*** Opening of Recorded data ***

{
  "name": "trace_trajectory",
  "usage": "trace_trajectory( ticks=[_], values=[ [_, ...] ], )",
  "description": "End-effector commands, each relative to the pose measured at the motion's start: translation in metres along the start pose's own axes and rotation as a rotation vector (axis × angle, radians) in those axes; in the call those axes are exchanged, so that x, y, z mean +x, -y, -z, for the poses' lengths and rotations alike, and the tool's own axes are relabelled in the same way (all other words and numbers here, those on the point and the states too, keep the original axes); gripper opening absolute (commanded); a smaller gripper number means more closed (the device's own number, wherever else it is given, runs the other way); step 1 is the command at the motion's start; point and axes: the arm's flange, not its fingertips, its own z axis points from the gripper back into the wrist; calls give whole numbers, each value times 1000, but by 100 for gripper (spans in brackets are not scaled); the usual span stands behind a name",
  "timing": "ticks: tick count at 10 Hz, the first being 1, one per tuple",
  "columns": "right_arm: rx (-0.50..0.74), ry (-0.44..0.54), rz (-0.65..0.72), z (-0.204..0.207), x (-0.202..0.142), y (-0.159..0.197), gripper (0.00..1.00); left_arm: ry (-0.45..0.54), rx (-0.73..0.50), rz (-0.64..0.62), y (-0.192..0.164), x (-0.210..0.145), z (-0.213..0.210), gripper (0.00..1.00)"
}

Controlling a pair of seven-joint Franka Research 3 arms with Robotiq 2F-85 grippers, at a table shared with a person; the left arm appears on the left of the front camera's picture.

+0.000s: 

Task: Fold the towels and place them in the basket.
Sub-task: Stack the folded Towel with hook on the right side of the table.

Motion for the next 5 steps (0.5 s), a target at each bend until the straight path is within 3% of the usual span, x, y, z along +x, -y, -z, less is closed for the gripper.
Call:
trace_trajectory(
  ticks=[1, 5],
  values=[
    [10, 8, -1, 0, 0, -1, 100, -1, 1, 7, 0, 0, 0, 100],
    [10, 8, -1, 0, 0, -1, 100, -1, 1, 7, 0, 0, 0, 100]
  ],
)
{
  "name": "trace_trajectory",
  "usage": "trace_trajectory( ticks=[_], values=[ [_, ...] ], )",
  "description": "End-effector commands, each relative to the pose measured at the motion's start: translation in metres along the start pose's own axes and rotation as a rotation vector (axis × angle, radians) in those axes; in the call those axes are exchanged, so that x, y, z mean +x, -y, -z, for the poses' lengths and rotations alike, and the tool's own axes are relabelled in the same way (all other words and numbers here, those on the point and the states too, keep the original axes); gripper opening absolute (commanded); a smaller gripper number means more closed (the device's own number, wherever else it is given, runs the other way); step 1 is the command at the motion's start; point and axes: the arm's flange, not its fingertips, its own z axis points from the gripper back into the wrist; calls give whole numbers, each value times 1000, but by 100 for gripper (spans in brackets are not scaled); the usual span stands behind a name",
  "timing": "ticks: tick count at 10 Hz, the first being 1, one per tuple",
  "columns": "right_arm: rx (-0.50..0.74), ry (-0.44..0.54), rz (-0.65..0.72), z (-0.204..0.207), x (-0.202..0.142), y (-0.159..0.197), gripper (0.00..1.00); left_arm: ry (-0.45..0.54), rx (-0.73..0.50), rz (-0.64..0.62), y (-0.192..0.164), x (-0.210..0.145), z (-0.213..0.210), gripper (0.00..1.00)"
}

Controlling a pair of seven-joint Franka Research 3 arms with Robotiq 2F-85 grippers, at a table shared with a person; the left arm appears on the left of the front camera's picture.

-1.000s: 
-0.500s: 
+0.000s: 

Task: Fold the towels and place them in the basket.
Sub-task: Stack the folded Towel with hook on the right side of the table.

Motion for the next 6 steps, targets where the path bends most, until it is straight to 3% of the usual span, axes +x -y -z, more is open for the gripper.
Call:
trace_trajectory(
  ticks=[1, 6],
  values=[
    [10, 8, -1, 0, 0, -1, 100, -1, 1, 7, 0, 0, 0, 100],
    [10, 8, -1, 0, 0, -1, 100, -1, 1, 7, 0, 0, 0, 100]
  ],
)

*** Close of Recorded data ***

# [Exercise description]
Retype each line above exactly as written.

# [Exercise solution]
{
  "name": "trace_trajectory",
  "usage": "trace_trajectory( ticks=[_], values=[ [_, ...] ], )",
  "description": "End-effector commands, each relative to the pose measured at the motion's start: translation in metres along the start pose's own axes and rotation as a rotation vector (axis × angle, radians) in those axes; in the call those axes are exchanged, so that x, y, z mean +x, -y, -z, for the poses' lengths and rotations alike, and the tool's own axes are relabelled in the same way (all other words and numbers here, those on the point and the states too, keep the original axes); gripper opening absolute (commanded); a smaller gripper number means more closed (the device's own number, wherever else it is given, runs the other way); step 1 is the command at the motion's start; point and axes: the arm's flange, not its fingertips, its own z axis points from the gripper back into the wrist; calls give whole numbers, each value times 1000, but by 100 for gripper (spans in brackets are not scaled); the usual span stands behind a name",
  "timing": "ticks: tick count at 10 Hz, the first being 1, one per tuple",
  "columns": "right_arm: rx (-0.50..0.74), ry (-0.44..0.54), rz (-0.65..0.72), z (-0.204..0.207), x (-0.202..0.142), y (-0.159..0.197), gripper (0.00..1.00); left_arm: ry (-0.45..0.54), rx (-0.73..0.50), rz (-0.64..0.62), y (-0.192..0.164), x (-0.210..0.145), z (-0.213..0.210), gripper (0.00..1.00)"
}

Controlling a pair of seven-joint Franka Research 3 arms with Robotiq 2F-85 grippers, at a table shared with a person; the left arm appears on the left of the front camera's picture.

+0.000s: 

Task: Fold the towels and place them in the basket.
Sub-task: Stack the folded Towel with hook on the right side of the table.

Motion for the next 5 steps (0.5 s), a target at each bend until the straight path is within 3% of the usual span, x, y, z along +x, -y, -z, less is closed for the gripper.
Call:
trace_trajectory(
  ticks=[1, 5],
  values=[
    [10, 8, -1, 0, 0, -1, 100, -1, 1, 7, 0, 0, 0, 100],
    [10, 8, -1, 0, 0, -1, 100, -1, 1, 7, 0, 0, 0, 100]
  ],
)
{
  "name": "trace_trajectory",
  "usage": "trace_trajectory( ticks=[_], values=[ [_, ...] ], )",
  "description": "End-effector commands, each relative to the pose measured at the motion's start: translation in metres along the start pose's own axes and rotation as a rotation vector (axis × angle, radians) in those axes; in the call those axes are exchanged, so that x, y, z mean +x, -y, -z, for the poses' lengths and rotations alike, and the tool's own axes are relabelled in the same way (all other words and numbers here, those on the point and the states too, keep the original axes); gripper opening absolute (commanded); a smaller gripper number means more closed (the device's own number, wherever else it is given, runs the other way); step 1 is the command at the motion's start; point and axes: the arm's flange, not its fingertips, its own z axis points from the gripper back into the wrist; calls give whole numbers, each value times 1000, but by 100 for gripper (spans in brackets are not scaled); the usual span stands behind a name",
  "timing": "ticks: tick count at 10 Hz, the first being 1, one per tuple",
  "columns": "right_arm: rx (-0.50..0.74), ry (-0.44..0.54), rz (-0.65..0.72), z (-0.204..0.207), x (-0.202..0.142), y (-0.159..0.197), gripper (0.00..1.00); left_arm: ry (-0.45..0.54), rx (-0.73..0.50), rz (-0.64..0.62), y (-0.192..0.164), x (-0.210..0.145), z (-0.213..0.210), gripper (0.00..1.00)"
}

Controlling a pair of seven-joint Franka Research 3 arms with Robotiq 2F-85 grippers, at a table shared with a person; the left arm appears on the left of the front camera's picture.

-1.000s: 
-0.500s: 
+0.000s: 

Task: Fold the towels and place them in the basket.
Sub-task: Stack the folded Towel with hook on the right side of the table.

Motion for the next 6 steps, targets where the path bends most, until it is straight to 3% of the usual span, axes +x -y -z, more is open for the gripper.
Call:
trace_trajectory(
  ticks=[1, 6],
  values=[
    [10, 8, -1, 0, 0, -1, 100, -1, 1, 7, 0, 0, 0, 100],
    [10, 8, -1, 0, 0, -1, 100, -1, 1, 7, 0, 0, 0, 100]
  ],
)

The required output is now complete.